Woolworths CEO Brad Banducci described the year as ‘inconsistent’ given the plethora of disruptions. The trouble-baton has been passed to cost increases, but we see sales recovering to a 3-year trend pattern, with margins improving through the year.
Reported FY22 EBIT of $2,690 million was up 1% but this disguised a weak 1H22 followed by a very strong rebound in 2H22. The first half was messed up by supply chain disruptions, product shortages (remember those?), team absenteeism (COVID-19), and flooding. Sales increased 5.5% in 2H22 (3-year CAGR 5.2%) helped along by rising online sales and inflation of 3.6% in 4Q22 (Figure 2).
A little inflation is good for supermarket operators, but consumers are already reacting by trading down to value products and shopping less (frequency and trolley size).
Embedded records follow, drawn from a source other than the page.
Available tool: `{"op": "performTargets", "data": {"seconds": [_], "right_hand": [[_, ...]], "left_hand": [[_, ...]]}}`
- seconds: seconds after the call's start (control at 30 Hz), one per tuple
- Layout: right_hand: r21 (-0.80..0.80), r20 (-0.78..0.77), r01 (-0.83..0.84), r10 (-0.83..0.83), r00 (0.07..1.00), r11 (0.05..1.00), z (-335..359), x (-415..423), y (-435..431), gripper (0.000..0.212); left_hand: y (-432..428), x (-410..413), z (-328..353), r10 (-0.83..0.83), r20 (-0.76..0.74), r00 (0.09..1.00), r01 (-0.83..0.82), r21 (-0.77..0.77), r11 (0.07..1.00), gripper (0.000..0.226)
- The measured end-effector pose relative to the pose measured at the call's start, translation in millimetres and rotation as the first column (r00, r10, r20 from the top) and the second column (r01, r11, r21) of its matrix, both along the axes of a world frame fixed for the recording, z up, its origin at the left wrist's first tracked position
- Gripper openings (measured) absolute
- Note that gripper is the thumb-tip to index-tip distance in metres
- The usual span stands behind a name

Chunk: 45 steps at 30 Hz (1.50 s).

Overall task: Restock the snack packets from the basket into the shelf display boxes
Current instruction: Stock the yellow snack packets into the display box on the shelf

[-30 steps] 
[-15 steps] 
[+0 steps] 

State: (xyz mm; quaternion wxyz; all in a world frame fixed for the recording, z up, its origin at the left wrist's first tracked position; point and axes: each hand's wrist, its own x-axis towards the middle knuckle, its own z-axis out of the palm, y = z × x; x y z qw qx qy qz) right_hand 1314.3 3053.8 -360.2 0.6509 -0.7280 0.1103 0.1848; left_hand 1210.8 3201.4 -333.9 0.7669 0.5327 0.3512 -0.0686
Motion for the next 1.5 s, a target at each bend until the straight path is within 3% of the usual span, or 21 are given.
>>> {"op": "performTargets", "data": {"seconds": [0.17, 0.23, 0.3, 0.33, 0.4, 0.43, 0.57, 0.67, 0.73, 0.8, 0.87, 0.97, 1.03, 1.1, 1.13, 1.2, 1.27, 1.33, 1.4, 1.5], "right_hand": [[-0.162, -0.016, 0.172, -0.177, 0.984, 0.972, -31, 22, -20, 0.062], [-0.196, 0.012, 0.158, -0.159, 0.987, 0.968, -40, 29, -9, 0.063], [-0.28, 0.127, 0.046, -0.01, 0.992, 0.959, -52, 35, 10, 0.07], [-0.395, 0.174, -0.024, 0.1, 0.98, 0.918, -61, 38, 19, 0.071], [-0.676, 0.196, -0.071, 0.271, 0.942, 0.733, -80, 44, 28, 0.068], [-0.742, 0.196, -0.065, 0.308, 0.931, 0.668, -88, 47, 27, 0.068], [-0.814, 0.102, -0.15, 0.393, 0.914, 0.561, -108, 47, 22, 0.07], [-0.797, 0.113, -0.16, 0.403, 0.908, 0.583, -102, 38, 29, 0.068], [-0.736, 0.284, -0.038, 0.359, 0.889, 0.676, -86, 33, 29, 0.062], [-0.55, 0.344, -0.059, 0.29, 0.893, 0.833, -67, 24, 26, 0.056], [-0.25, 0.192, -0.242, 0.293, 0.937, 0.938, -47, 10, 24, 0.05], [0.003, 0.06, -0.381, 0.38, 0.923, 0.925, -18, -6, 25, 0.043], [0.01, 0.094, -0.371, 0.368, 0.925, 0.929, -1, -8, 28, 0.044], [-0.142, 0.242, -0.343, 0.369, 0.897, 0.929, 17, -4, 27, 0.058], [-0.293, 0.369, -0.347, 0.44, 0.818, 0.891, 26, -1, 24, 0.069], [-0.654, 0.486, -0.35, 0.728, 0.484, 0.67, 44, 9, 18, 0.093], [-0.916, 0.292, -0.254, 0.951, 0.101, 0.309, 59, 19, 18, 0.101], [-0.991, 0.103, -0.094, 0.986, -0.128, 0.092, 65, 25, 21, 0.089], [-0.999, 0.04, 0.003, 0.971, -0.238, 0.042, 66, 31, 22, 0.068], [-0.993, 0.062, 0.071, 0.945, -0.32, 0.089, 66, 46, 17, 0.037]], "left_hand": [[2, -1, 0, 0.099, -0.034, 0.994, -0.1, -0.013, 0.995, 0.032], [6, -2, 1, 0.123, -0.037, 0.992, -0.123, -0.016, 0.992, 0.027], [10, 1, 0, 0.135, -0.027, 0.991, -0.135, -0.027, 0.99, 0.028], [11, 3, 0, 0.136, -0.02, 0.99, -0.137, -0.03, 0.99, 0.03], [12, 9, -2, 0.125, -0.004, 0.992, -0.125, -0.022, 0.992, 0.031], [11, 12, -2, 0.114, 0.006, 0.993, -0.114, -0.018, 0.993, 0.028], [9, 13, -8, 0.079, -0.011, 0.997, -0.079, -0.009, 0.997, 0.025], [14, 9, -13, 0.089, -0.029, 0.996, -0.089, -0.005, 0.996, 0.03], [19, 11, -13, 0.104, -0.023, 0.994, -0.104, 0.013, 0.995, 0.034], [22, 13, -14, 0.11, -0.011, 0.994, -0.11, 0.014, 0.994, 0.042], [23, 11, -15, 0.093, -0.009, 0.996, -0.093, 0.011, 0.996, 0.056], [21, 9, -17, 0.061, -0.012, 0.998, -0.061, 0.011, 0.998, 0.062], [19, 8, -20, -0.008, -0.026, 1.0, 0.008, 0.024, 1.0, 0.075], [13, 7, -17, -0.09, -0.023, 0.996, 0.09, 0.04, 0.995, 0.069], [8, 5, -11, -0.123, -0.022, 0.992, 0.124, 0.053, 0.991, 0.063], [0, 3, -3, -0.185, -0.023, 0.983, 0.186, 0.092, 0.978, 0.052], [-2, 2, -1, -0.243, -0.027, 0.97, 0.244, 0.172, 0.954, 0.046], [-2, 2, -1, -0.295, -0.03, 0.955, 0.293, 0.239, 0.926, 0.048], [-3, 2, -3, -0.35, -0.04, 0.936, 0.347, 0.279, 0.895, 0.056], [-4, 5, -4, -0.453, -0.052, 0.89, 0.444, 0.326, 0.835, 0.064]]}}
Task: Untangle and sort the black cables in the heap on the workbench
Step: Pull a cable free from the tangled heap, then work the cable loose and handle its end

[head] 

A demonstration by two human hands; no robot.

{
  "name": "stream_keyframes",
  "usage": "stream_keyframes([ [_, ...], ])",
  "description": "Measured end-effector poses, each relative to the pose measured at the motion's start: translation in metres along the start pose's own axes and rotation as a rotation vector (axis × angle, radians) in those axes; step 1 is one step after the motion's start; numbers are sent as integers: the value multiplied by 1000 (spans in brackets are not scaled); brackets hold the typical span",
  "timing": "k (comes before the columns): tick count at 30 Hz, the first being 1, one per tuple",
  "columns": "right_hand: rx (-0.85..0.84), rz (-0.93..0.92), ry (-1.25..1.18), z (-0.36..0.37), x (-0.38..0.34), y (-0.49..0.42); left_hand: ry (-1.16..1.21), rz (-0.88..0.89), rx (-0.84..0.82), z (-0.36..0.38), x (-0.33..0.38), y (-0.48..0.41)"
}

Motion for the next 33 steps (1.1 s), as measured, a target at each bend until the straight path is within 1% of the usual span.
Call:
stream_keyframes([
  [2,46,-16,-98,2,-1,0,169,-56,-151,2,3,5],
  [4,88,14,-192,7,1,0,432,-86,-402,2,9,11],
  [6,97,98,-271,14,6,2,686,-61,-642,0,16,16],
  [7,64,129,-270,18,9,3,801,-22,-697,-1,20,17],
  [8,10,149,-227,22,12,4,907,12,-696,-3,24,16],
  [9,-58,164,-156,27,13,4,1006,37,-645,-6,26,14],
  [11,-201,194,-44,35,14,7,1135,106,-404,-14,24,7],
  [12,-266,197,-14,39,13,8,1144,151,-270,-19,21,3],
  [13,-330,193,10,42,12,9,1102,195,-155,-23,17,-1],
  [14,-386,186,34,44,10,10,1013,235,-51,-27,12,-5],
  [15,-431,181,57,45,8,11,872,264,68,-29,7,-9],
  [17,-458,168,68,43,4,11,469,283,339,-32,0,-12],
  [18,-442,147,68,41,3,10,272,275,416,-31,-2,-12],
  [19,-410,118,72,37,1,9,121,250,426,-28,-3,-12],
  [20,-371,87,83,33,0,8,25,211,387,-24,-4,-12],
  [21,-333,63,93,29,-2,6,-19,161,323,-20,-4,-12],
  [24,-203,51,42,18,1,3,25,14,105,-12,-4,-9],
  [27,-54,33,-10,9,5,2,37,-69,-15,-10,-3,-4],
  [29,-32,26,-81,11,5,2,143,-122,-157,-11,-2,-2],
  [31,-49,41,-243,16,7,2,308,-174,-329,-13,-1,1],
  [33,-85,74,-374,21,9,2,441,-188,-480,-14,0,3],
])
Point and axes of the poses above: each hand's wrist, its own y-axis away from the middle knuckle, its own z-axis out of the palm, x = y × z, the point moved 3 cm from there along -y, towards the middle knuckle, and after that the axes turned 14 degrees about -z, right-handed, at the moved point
We are expecting a tougher 1Q23f before a recovery driven by lower COVID-19 costs and improving gross margin.
BIG W was hit hard in 1H22 from forced store closures due to COVID-19 restrictions. The silver lining was higher online sales which reached 14% of Kmart Group sales. Gross profit margin was hit by 83bp in 1H22 then recovered by 34bp in 2H22. The CODB (cost of doing business) margin went up by 326bp in 1H22 and a further 85bp in 2H22 due to high levels of staff absenteeism and sick leave. EBIT fell 68% to $55 million with a margin of just 1.2%. The first 8 weeks of FY23f have been good for BIG W with total sales on a 3-year CAGR basis up ~10%.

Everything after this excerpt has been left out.